À Noisy-le-Sec (Seine-Saint-Denis), en région parisienne, Anaïs Gascon montre une des dernières fissures de sa maison. « Elle est apparue il y a deux ans. Je me suis dit qu’il fallait faire quelque chose », indique-t-elle. Anaïs Gascon a déjà fait venir un expert d’assurance, mais à ce moment-là, pas d’arrêté sécheresse sur la commune, alors rien n’a été pris en charge. « Je fais des travaux, le problème existe et je pense qu’il va rester, il ne va pas forcément s’améliorer », déplore-t-elle. Elle a tout de même refait son mur mitoyen assez récemment, mais les fissures reviennent déjà.

Dans le quartier, une vingtaine de maisons au moins est concernée par ce phénomène de fissures appelé RGA, retrait-gonflement d’argile. La terre se contracte lors de successions de sécheresses et se gonfle lors d’épisodes plus humides.

Michel Frediani, le voisin, est lui aussi concerné. Il ne peut pas se permettre des travaux de grande ampleur. « Les solutions envisagées par l’expert étaient tellement onéreuses que lui-même nous a avoué : ‘Moi, à votre place, je ne ferais rien, parce que là, vous allez sur des sommes phénoménales’ », assure-t-il.

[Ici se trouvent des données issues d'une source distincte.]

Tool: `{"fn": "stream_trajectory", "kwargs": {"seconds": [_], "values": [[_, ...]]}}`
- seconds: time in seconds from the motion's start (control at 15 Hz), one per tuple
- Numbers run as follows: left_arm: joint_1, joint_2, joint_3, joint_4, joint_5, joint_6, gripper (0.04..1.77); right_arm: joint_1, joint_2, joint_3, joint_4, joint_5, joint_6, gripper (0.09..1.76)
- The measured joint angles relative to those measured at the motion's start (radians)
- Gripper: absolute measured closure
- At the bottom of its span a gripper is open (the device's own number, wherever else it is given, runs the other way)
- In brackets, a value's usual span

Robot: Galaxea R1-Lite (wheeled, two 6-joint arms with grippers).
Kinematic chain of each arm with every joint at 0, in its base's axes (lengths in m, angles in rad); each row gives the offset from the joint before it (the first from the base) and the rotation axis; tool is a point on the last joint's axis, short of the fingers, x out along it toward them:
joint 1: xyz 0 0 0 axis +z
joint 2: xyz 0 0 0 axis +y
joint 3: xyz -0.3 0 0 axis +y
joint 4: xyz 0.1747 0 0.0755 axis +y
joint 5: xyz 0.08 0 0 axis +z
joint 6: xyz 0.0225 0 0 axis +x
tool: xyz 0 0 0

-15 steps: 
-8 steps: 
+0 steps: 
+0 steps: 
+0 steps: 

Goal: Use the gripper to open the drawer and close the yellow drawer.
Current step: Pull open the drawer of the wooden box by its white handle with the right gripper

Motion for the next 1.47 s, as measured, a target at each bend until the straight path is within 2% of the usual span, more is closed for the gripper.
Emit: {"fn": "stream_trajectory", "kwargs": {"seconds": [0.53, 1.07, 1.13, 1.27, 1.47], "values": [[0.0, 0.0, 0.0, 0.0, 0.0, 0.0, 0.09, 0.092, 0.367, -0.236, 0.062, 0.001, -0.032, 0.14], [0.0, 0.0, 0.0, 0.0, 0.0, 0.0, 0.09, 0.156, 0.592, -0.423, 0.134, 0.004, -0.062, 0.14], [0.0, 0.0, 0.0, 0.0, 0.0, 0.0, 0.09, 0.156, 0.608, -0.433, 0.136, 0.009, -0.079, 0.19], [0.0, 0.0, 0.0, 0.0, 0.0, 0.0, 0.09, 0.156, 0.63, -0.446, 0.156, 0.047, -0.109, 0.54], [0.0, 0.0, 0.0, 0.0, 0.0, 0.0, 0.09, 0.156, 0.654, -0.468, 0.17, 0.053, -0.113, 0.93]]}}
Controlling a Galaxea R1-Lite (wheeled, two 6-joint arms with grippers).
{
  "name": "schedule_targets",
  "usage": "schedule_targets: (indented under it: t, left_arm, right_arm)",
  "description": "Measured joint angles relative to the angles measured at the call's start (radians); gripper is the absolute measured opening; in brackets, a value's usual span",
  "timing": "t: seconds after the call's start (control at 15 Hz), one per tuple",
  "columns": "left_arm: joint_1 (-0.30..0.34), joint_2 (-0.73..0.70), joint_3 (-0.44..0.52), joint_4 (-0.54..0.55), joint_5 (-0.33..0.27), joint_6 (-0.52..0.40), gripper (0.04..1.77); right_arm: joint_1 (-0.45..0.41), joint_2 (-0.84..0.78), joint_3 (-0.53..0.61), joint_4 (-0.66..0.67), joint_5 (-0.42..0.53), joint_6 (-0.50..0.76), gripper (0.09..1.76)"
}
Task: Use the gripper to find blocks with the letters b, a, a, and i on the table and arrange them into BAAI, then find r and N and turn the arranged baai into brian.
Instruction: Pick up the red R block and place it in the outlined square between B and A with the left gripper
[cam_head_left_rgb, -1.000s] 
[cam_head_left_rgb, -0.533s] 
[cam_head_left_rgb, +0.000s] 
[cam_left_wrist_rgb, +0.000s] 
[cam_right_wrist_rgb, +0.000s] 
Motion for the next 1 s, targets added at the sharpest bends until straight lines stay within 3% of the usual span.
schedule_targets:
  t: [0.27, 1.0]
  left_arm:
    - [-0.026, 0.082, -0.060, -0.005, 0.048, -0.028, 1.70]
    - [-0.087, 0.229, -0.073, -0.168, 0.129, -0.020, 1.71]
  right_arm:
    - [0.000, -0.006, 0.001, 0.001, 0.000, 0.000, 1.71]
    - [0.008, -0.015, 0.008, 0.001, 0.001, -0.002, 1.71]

Ce problème de retrait-gonflement d’argile augmente en France. Il est l’une des conséquences du réchauffement climatique. Douze millions de maisons sont exposées. Un coût de plus en plus élevé pour les assurances quand elles prennent en charge ce sinistre. « Sur les 30 dernières années, le RGA a coûté environ 14 milliards d’euros. Sur les 30 prochaines années, ça pourrait coûter jusqu’à 43 milliards d’euros, c’est-à-dire trois fois plus », assure Florence Lustman, présidente de France Assureurs. Aujourd’hui, les assurances financent donc des tests sur de nouvelles techniques pour améliorer la résistance des habitations.